Pré-mercado

Ibovespa futuro registra queda, em início de semana movimentada para os mercados com Copom e payroll

Segunda-feira é marcada, até então, pela alta dos rendimentos dos juros tanto nos EUA quanto no Brasil

Por  Vitor Azevedo

O Ibovespa futuro abriu em queda nesta segunda-feira (31), que é marcada, até então, pela falta de tendência exata nos principais mercados internacionais. O contrato com vencimento em fevereiro recua 0,42% por volta das 9h25 (horário de Brasília), aos 112 mil pontos.

Nos Estados Unidos, o sentido dos futuros é incerto. No mesmo horário, o futuro do Dow Jones caí 0,45% e o do S&P 500, 0,20%. O da Nasdaq, porém, registrava alta de 0,37%. Mais cedo, todos eles operavam em campo positivo.

O destaque dos mercados americanos no começo dessa semana fica para a continuação da temporada de balanços – cerca de um terço das companhias listadas no S&P 500 já divulgaram seus resultados do quarto trimestre, com 77% das companhias superando o consenso, segundo a Fact Check. Nesta semana, as publicações devem acelerar.

Os investidores também ficam de olho para a divulgação do relatório de emprego de janeiro nos EUA na sexta-feira.

Além disso, continuam a monitorar a performance dos treasuries, que sobem pela manhã, com rendimento do título vincendo em dez anos avançando sete pontos-base, para 1,787%.  O Bank of America, em estudo recente, divulgou que espera até sete altas de juros pelo Federal Reserve em 2022.

“Membros do Federal Reserve estão adotando um discurso de fazer o que for necessário na política monetária americana. Na semana passada, o presidente do Fed, Jerome Powell, disse em entrevista coletiva que não descartaria aumento em todas as reuniões em 2022 para combater a inflação”, comenta a XP Investimentos, em seu morning call.

Pode colaborar para essa possível decisão sobre a política monetária americana a alta do preço do petróleo, que continua a se estender. Hoje,, o preço do barril Brent para março operava em alta de 1,29%, a US$ 91,19, maior nível desde julho de 2014. Os gastos com combustíveis e energia foram um dos destaques da inflação americana em 2021, subindo 29,3%.

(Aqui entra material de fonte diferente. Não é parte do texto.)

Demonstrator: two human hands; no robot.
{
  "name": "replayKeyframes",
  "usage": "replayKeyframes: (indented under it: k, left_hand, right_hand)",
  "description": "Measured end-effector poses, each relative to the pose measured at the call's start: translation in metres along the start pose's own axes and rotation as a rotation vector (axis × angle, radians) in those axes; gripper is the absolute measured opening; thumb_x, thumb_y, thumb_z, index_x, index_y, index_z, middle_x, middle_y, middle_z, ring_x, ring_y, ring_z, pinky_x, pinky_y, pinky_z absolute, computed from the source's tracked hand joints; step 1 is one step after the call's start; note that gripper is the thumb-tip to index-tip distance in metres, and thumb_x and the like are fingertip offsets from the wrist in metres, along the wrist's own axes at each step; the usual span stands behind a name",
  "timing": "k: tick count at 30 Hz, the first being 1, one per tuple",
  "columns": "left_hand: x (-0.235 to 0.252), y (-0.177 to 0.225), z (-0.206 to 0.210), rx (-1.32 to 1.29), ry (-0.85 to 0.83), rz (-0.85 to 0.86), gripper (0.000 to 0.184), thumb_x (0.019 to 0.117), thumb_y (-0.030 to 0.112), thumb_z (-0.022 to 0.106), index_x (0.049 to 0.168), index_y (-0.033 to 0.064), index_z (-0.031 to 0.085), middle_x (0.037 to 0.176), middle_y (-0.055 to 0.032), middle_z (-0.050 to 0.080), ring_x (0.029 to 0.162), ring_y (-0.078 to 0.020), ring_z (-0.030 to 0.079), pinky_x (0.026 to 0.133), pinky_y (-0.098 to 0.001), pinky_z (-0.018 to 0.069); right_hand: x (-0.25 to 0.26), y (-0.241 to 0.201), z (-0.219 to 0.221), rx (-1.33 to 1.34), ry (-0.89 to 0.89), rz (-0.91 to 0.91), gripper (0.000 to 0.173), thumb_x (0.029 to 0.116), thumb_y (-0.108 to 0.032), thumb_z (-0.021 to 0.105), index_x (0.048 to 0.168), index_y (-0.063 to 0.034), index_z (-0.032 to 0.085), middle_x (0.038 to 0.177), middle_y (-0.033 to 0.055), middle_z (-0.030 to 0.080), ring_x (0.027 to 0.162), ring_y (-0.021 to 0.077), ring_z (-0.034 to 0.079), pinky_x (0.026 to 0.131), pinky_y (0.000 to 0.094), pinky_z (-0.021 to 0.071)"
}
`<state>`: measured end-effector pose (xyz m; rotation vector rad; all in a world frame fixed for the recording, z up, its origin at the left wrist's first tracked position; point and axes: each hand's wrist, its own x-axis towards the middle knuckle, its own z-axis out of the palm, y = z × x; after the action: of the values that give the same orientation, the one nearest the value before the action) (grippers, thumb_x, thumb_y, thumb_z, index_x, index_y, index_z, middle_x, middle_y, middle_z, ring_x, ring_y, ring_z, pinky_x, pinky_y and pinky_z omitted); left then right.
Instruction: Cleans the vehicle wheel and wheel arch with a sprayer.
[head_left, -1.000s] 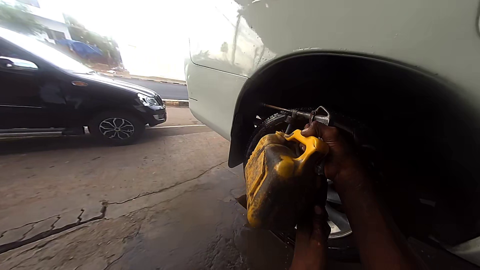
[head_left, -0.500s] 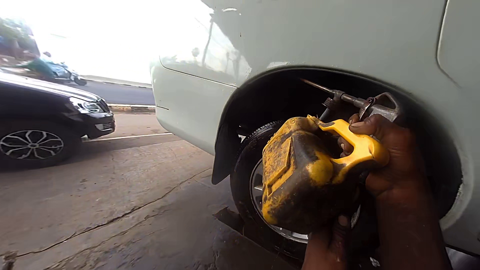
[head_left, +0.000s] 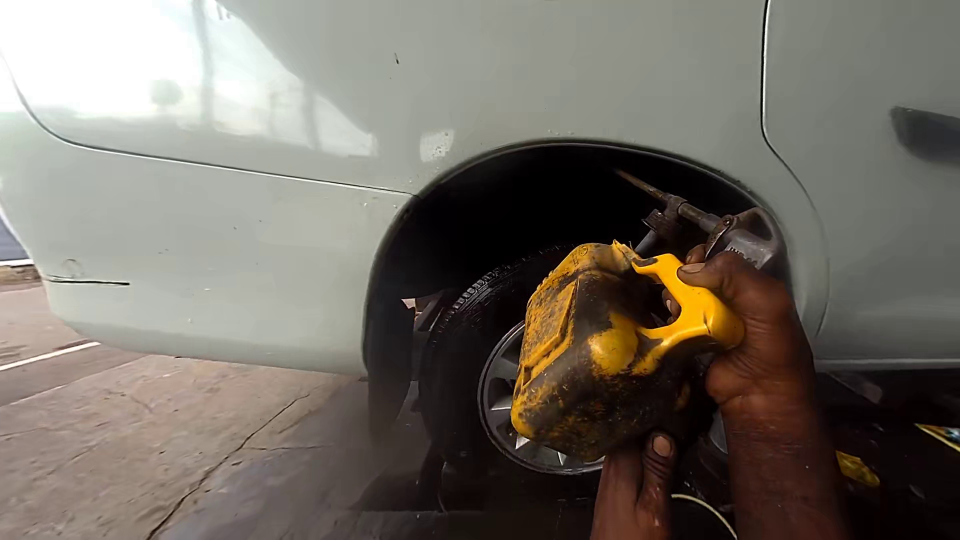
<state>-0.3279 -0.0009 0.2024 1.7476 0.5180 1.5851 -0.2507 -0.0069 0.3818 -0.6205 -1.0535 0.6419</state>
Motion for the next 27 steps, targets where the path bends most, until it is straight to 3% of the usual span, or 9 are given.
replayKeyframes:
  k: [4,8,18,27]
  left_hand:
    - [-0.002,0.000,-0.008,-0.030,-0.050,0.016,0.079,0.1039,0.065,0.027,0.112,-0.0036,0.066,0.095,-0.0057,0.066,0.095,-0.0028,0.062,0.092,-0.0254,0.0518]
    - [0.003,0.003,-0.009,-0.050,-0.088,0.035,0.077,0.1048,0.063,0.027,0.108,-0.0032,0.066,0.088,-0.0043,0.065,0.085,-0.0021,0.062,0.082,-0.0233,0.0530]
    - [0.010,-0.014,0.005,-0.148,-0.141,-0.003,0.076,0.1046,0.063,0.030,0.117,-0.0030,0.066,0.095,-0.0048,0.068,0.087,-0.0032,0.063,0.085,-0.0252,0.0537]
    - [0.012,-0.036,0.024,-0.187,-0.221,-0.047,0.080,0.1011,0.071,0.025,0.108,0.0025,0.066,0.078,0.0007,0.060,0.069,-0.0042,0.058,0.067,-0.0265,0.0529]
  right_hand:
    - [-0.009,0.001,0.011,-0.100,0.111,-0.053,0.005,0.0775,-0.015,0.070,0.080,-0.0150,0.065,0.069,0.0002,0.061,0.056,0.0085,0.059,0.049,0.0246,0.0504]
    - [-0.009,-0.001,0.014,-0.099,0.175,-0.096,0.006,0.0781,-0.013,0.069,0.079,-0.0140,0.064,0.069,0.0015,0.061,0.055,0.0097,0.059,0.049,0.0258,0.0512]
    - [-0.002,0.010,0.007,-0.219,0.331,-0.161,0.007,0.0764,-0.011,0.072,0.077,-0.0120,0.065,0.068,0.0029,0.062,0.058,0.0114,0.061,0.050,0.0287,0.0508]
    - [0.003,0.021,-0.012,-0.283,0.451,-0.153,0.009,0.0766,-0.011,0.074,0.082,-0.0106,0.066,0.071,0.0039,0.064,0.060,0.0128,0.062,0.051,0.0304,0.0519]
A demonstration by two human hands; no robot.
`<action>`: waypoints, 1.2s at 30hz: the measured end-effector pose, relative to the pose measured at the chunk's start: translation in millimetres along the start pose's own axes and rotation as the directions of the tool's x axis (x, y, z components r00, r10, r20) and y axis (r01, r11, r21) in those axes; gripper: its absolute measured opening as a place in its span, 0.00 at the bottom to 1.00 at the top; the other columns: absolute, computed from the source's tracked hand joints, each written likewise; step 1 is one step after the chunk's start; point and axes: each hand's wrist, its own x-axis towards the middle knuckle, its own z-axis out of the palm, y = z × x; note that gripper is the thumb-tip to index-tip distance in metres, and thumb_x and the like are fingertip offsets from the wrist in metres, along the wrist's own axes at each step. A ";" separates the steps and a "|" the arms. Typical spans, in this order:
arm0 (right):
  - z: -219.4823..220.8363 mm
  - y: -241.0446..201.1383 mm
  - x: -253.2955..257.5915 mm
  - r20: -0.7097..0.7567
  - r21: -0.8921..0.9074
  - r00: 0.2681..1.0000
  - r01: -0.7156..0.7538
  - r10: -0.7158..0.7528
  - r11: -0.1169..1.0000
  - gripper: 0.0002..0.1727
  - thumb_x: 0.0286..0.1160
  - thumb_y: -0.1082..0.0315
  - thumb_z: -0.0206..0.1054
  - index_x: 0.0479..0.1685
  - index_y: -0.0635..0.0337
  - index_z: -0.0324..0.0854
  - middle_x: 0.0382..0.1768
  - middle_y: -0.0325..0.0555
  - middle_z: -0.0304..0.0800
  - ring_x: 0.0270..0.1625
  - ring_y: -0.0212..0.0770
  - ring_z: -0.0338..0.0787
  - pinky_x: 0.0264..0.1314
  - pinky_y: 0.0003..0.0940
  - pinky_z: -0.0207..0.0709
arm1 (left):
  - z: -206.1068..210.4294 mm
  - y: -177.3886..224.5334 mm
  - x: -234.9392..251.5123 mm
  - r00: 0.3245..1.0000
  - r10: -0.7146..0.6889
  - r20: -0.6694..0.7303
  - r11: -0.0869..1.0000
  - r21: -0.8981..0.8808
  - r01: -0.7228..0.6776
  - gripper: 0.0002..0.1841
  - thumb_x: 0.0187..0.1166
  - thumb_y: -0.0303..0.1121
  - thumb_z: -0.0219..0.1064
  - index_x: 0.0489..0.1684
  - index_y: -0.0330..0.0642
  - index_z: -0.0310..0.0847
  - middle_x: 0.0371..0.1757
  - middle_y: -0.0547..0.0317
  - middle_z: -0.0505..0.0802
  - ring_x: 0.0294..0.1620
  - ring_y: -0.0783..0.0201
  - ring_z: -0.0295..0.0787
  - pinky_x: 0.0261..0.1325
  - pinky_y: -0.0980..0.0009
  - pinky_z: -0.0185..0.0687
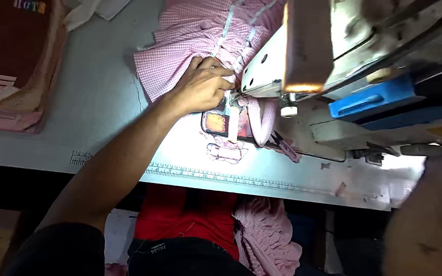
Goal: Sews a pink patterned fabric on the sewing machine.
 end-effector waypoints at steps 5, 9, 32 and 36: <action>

Na Europa, a tendência é de alta, mas que já se enfraqueceu desde o início do pregão. O DAX, da Alemanha, sobe 0,36%. O FTSE, do Reino Unido, avança 0,07%. O STOXX 600 tem alta de 0,47%. Mais cedo, esses índices subiam, em média, cerca de 1%.

Investidores repercutem as prévias do PIB no Velho Continente, com a Zona do Euro crescendo 0,30% no quarto trimestre, dentro do consenso, e também as tensões na Ucrânia. “No campo da Política Internacional, a crise na fronteira na fronteira da Ucrânia e da Rússia segue em destaque. Segundo o governo americano, o número de tropas russas na região aumentou no fim de semana”, comenta a XP.

A Ásia tem pouco destaque no pregão desta segunda-feira, com os mercados da China e da Coreia do Sul fechados por conta do feriado do ano novo lunar.

No Brasil, Focus e Copom no radar

No cenário interno, pesa no Ibovespa futuro a publicação do Boletim Focus, que voltou a aumentar, pela terceira semana consecutiva, as projeções para o IPCA em 2022, agora em 5,38%. Para o Produto Interno Bruto (PIB), o consenso dos economistas escutados pelo Banco Central agora é de economia brasileira cresça 0,30% – na última semana, a expectativa era de 0,29%.

Fora isso, a decisão do Comitê de Política Monetária (Copom), na próxima quarta, deve movimentar toda a semana. “As atenções devem se voltar para a reunião, com expectativa de que a taxa Selic avance em 1,5 ponto percentual, conforme amplamente sinalizado. Analistas de mercado devem acompanhar de perto o comunicado que acompanha a decisão, principalmente se a autoridade monetária indicar “outra alta da mesma magnitude” em sua próxima reunião”, pontua a XP.

A curva de juros sobe em bloco. O DI com vencimento em janeiro de 2023 avança seis pontos-base, para 12,31%. O vincendo no mesmo mês de 2025 sobe cinco pontos, para 11,40%. Os para os meses de janeiro de 2027 e de 2029, na sequência, avança seis e sete pontos, a 11,38 e 11,51%.

O dólar não tem tendência exata – os contratos futuros para março sobem 0,39%, a R$ 5,389. O comercial, por sua vez, recua 0,09%, a R$ 5,385 na compra e na venda.